Vingt-cinq ans après le conflit (100.000 morts), les principaux candidats ont joué sur la corde nationaliste, notamment le Serbe Milorad Dodik et le Croate Dragan Covic, mais aussi les prétendants bosniaques.

Milorad Dodik estime que la Bosnie n’est « pas un Etat », et a par le passé évoqué un référendum d’indépendance de la Republika Srpska, l’entité des Serbes de Bosnie qu’il dirige depuis 2006. Soutenu par le cinéaste Emir Kusturica, proche des nationalistes serbes, il est allé en Russierencontrer Vladimir Poutine une semaine avant le scrutin. Les Serbes représentent un tiers des 3,5 millions d’habitants.

Dragan Covic souhaite, lui, que les Croates (15 %) aient leur propre entité: ils sont aujourd’hui associés dans une fédération avec les Bosniaques (la moitié de la population).

La Republika Srpska et la Fédération croato-musulmane sont dotées d’une forte autonomie et sont reliées par un Etat central faible, incarné notamment par la présidence tripartite.

« Renforcer l’industrie d’armement »

Si Milorad Dodik et Dragan Covic y siégeaient ensemble, leur association serait une puissante force centrifuge et ferait peser des risques réels de décomposition de la Bosnie, selon leurs adversaires: « Il faut les séparer l’un de l’autre ! », a exhorté Zeljko Komsic, adversaire social-démocrate de Dragan Covic.

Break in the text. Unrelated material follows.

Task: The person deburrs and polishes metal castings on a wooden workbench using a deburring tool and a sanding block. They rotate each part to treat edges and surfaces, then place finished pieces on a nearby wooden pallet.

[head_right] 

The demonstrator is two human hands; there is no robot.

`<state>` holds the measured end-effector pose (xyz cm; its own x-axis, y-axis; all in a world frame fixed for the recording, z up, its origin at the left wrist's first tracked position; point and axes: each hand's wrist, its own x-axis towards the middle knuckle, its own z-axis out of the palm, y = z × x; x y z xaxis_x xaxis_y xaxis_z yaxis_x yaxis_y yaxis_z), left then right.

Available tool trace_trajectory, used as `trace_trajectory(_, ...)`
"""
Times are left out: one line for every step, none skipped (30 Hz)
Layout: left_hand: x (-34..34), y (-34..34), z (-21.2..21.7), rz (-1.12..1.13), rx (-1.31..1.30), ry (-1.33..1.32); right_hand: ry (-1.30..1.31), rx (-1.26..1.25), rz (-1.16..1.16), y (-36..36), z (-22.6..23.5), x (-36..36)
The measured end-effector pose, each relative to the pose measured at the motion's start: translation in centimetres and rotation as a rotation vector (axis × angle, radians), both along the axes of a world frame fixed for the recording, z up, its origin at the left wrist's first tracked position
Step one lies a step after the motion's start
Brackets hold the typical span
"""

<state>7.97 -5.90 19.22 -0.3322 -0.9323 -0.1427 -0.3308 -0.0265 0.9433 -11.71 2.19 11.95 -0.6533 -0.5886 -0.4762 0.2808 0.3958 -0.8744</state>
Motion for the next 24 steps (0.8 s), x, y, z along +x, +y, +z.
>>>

« Arrêtez, (…), vous ne déchirerez jamais la Bosnie, vous ne pourrez jamais nous battre ! », a lancé le candidat du principal parti bosniaque (SDA, nationaliste) Sefik Dzaferovic. Patron de ce parti et membre sortant de la présidence, Bakir Izetbegovic a lui promis de « renforcer l’industrie d’armement ».

Selon l’analyste politique Zoran Kresic, « la plupart des jeunes voient leur avenir en dehors de la Bosnie », lassés « des mêmes histoires, des messages guerriers et de l’impossibilité à vivre ensemble ».

Le revenu moyen du pays est de 430 euros, le chômage touche de 20 % à un tiers des habitants, selon les critères retenus.

« Vous m’écoeurez dans les trois langues »

Samedi, le groupe hip-hop de Sarajevo « Helem Nejse » a sorti un clip: un père couche ses enfants avant de prendre un bus pour l’Allemagne. Les paroles résument l’état d’esprit de beaucoup: « Vous avez mené les guerres, maintenant vous menez la paix », « Depuis plus de vingt ans vous oeuvrez pour diviser », « Vous m’écoeurez dans les trois langues », le bosniaque, le croate et le serbe.

« En effet beaucoup de jeunes quittent la Bosnie, mais ceux qui restent ici doivent venir voter », quitte à « voter blanc s’ils ne font confiance à aucun politique », dit Emil Ninkovic, 21 ans, un étudiant en économie de 21 ans qui vote pour la première fois.

« L’apathie est mon principal adversaire », dit Borisa Falatar, candidat croate à la présidence pour « Nasa Stranka » (Notre parti), formation multicommunautaire.

Dans un rapport récent, l’ONG Transparency International dénonçait une corruption à « tous les niveaux de gouvernement » et détaillait les fraudes lors des élections locales de 2016, notamment la promesse d’embauche aux électeurs dans les entreprises publiques, tenues par les partis politiques. Avec l’administration, elles pèsent pour 25 % des emplois du pays.

Les listes électorales sont sujettes à caution: elles comptent 3,3 millions d’électeurs, soit à peine moins que le nombre d’habitants, et un million de plus qu’en 2004. « Est-ce qu’on meurt dans ce pays ? », ironise Amer Bekan, président d’un petit parti.